[cfe-dev] [analyzer] Constrain the size of unknown memory regions

Artem Dergachev via cfe-dev cfe-dev at lists.llvm.org
Mon Mar 16 07:41:32 PDT 2020


Wait, so you're not trying to do this in a checker, but trying to 
introduce, like, a mechanism for the users to use or something? Ok, got 
it. Interesting, yeah.

Well, you could always add a magic function like 
__clang_analyzer_getExtent() that would work exactly like 
clang_analyzer_getExtent() from the debug.ExprInspection checker but 
will be on by default and double-underscored so that to avoid 
conflicting with user code (note that defining double-underscored 
declarations outside of the standard library is UB). Then give them a 
header:

   // analyzer_helper.h
   #ifdef __clang_analyzer__
     size_t __clang_analyzer_getExtent(void *x);
     #define ANALYZER_ASSERT assert
     #define ANALYZER_EXTENT(x) __clang_analyzer_getExtent(x)
   #else
     #define ANALYZER_ASSERT
     #define ANALYZER_EXTENT(x)
   #endif

And then tell them to write code like this:

   ANALYZER_ASSERT(ANALYZER_EXTENT(buff) == size);

I don't know whether it's a good idea. Not only we have too little 
positive experience with array bound checking for now, but also there 
are other powerful tools to deal with buffer overflows, like ASan/MSan 
and, well, C++ containers. It's unclear to me how often would it be 
impossible

Another possible approach is to introduce annotations and teach the 
analyzer to understand them, eg.:

   int g_user_function(
     __attribute__((buffer_ptr("buff"))) int *buff,
     __attribute__((buffer_size("buff"))) int size);

Or like this:

   struct BoundedBuff {
     __attribute__((buffer_ptr("buff"))) int *buff;
     __attribute__((buffer_size("buff"))) int size);
   };

That's slightly less flexible but also less ugly (when you hide those 
behind macros as well).

 > I think that no '/annotations/' should introduce UB even if that
 > assumption expressed via an annotation is turned out to be _invalid_.

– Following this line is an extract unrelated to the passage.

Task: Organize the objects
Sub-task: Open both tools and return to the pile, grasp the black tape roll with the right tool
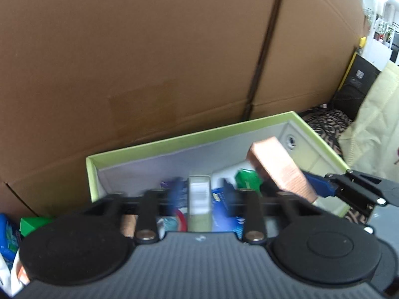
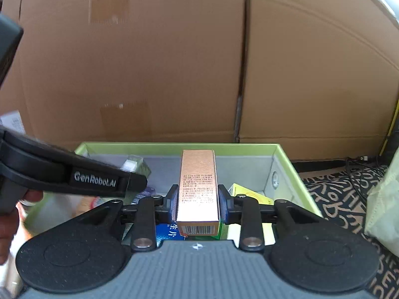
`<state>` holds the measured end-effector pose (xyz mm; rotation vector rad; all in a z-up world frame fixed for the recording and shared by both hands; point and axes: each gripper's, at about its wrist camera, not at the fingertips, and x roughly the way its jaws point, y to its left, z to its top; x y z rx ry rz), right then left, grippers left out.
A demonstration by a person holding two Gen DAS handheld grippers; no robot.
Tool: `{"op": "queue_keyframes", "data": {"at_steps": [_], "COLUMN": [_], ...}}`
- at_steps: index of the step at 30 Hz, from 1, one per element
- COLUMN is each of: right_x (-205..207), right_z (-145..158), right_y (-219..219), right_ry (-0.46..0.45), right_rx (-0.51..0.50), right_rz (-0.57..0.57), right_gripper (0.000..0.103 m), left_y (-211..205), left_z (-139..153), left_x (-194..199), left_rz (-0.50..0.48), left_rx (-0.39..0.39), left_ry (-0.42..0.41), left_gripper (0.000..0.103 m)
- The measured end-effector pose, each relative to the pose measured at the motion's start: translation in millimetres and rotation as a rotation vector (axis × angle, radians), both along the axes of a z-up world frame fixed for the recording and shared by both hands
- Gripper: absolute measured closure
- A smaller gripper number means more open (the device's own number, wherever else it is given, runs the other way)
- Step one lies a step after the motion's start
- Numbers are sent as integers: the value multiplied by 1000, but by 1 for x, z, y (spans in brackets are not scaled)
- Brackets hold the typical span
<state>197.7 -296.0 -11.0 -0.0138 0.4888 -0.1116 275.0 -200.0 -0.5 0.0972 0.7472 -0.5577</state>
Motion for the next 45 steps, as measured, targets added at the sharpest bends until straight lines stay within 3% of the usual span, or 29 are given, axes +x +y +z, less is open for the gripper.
{"op": "queue_keyframes", "data": {"at_steps": [1,4,5,7,11,13,22,29,32,37,41,45], "right_x": [6,8,3,-10,-46,-68,-144,-155,-145,-114,-87,-56], "right_z": [-6,-14,-12,-3,19,27,31,-8,-24,-25,-19,-19], "right_y": [0,-2,-4,-10,-6,5,63,118,142,171,184,205], "right_ry": [26,48,30,-5,-78,-115,-196,-57,-4,27,36,41], "right_rx": [-24,-95,-97,-55,39,49,111,172,147,131,130,39], "right_rz": [9,-16,-24,-53,-29,3,158,251,308,344,344,341], "right_gripper": [59,48,44,32,29,21,17,17,23,34,40,40], "left_y": [4,20,24,36,65,82,182,250,278,299,300,295], "left_z": [-1,3,6,12,27,32,29,-10,-18,-13,-9,-11], "left_x": [-1,-17,-23,-38,-75,-95,-169,-198,-208,-203,-179,-137], "left_rz": [23,21,17,25,37,47,206,324,359,355,312,288], "left_rx": [-9,-53,-52,-51,-71,-67,-58,-75,-67,-57,-33,43], "left_ry": [-13,-68,-82,-114,-148,-151,-156,-40,-25,-69,-108,-147], "left_gripper": [18,13,12,1,0,0,0,0,0,0,0,6]}}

Well, that's a fairly common thing to happen when annotations are 
introduced for optimizations rather than for hardening. Say, if you 
violate __builtin_assume it's a UB. If you violate a `restrict` 
qualifier contract it's a UB. Even if you violate a `const` qualifier 
contract it's a UB. Interestingly, iirc in-language assertions in C++23 
contracts are currently expected to introduce UB when violated. That 
said, i definitely agree with you in your case.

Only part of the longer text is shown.